*What to produce*.
A word-for-word restatement of the whole listing is the expected answer.

*Dataset excerpt*.
---+---

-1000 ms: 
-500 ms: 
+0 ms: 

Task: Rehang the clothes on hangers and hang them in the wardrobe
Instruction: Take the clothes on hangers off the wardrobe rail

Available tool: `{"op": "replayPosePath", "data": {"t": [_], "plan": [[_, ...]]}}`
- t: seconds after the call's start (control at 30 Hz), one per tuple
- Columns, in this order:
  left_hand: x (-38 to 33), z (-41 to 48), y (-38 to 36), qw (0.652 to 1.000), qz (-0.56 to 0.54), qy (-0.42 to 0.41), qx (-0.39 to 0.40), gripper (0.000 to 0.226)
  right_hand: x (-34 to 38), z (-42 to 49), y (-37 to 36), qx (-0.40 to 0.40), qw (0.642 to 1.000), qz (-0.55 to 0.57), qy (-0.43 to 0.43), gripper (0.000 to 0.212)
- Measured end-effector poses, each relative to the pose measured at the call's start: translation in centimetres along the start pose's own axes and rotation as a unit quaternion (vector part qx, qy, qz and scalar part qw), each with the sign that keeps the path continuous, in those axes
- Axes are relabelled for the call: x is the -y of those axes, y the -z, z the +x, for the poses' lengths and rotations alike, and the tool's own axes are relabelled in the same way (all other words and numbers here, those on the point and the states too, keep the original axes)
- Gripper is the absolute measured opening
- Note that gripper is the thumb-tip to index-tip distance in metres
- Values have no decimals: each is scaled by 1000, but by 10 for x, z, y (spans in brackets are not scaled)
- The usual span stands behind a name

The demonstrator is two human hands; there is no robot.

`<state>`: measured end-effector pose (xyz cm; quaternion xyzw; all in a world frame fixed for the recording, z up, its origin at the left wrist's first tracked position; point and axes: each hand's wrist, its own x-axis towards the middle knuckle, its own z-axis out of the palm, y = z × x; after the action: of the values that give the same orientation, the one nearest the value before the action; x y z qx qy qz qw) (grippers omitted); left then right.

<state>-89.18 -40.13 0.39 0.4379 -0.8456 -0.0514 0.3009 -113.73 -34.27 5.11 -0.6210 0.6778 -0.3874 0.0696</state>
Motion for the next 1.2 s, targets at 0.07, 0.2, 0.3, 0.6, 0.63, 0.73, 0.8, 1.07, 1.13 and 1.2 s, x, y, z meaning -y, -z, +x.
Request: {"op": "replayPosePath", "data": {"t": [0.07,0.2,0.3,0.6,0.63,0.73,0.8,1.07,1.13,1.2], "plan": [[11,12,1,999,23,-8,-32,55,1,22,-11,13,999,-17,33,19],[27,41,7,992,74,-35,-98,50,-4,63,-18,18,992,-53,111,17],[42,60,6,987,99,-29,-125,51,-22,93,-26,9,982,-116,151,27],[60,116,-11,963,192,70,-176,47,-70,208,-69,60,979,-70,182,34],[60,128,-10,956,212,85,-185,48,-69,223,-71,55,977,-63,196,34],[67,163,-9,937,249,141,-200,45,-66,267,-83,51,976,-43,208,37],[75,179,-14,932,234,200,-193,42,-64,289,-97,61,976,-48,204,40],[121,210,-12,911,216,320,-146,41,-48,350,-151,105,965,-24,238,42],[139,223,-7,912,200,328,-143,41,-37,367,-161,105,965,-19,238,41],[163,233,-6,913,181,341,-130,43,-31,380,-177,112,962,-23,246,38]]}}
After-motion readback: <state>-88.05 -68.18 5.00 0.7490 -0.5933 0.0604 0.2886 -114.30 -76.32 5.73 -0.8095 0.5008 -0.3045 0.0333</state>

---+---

*Response*.
-1000 ms: 
-500 ms: 
+0 ms: 

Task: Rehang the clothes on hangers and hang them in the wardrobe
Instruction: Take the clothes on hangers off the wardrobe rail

Available tool: `{"op": "replayPosePath", "data": {"t": [_], "plan": [[_, ...]]}}`
- t: seconds after the call's start (control at 30 Hz), one per tuple
- Columns, in this order:
  left_hand: x (-38 to 33), z (-41 to 48), y (-38 to 36), qw (0.652 to 1.000), qz (-0.56 to 0.54), qy (-0.42 to 0.41), qx (-0.39 to 0.40), gripper (0.000 to 0.226)
  right_hand: x (-34 to 38), z (-42 to 49), y (-37 to 36), qx (-0.40 to 0.40), qw (0.642 to 1.000), qz (-0.55 to 0.57), qy (-0.43 to 0.43), gripper (0.000 to 0.212)
- Measured end-effector poses, each relative to the pose measured at the call's start: translation in centimetres along the start pose's own axes and rotation as a unit quaternion (vector part qx, qy, qz and scalar part qw), each with the sign that keeps the path continuous, in those axes
- Axes are relabelled for the call: x is the -y of those axes, y the -z, z the +x, for the poses' lengths and rotations alike, and the tool's own axes are relabelled in the same way (all other words and numbers here, those on the point and the states too, keep the original axes)
- Gripper is the absolute measured opening
- Note that gripper is the thumb-tip to index-tip distance in metres
- Values have no decimals: each is scaled by 1000, but by 10 for x, z, y (spans in brackets are not scaled)
- The usual span stands behind a name

The demonstrator is two human hands; there is no robot.

`<state>`: measured end-effector pose (xyz cm; quaternion xyzw; all in a world frame fixed for the recording, z up, its origin at the left wrist's first tracked position; point and axes: each hand's wrist, its own x-axis towards the middle knuckle, its own z-axis out of the palm, y = z × x; after the action: of the values that give the same orientation, the one nearest the value before the action; x y z qx qy qz qw) (grippers omitted); left then right.

<state>-89.18 -40.13 0.39 0.4379 -0.8456 -0.0514 0.3009 -113.73 -34.27 5.11 -0.6210 0.6778 -0.3874 0.0696</state>
Motion for the next 1.2 s, targets at 0.07, 0.2, 0.3, 0.6, 0.63, 0.73, 0.8, 1.07, 1.13 and 1.2 s, x, y, z meaning -y, -z, +x.
Request: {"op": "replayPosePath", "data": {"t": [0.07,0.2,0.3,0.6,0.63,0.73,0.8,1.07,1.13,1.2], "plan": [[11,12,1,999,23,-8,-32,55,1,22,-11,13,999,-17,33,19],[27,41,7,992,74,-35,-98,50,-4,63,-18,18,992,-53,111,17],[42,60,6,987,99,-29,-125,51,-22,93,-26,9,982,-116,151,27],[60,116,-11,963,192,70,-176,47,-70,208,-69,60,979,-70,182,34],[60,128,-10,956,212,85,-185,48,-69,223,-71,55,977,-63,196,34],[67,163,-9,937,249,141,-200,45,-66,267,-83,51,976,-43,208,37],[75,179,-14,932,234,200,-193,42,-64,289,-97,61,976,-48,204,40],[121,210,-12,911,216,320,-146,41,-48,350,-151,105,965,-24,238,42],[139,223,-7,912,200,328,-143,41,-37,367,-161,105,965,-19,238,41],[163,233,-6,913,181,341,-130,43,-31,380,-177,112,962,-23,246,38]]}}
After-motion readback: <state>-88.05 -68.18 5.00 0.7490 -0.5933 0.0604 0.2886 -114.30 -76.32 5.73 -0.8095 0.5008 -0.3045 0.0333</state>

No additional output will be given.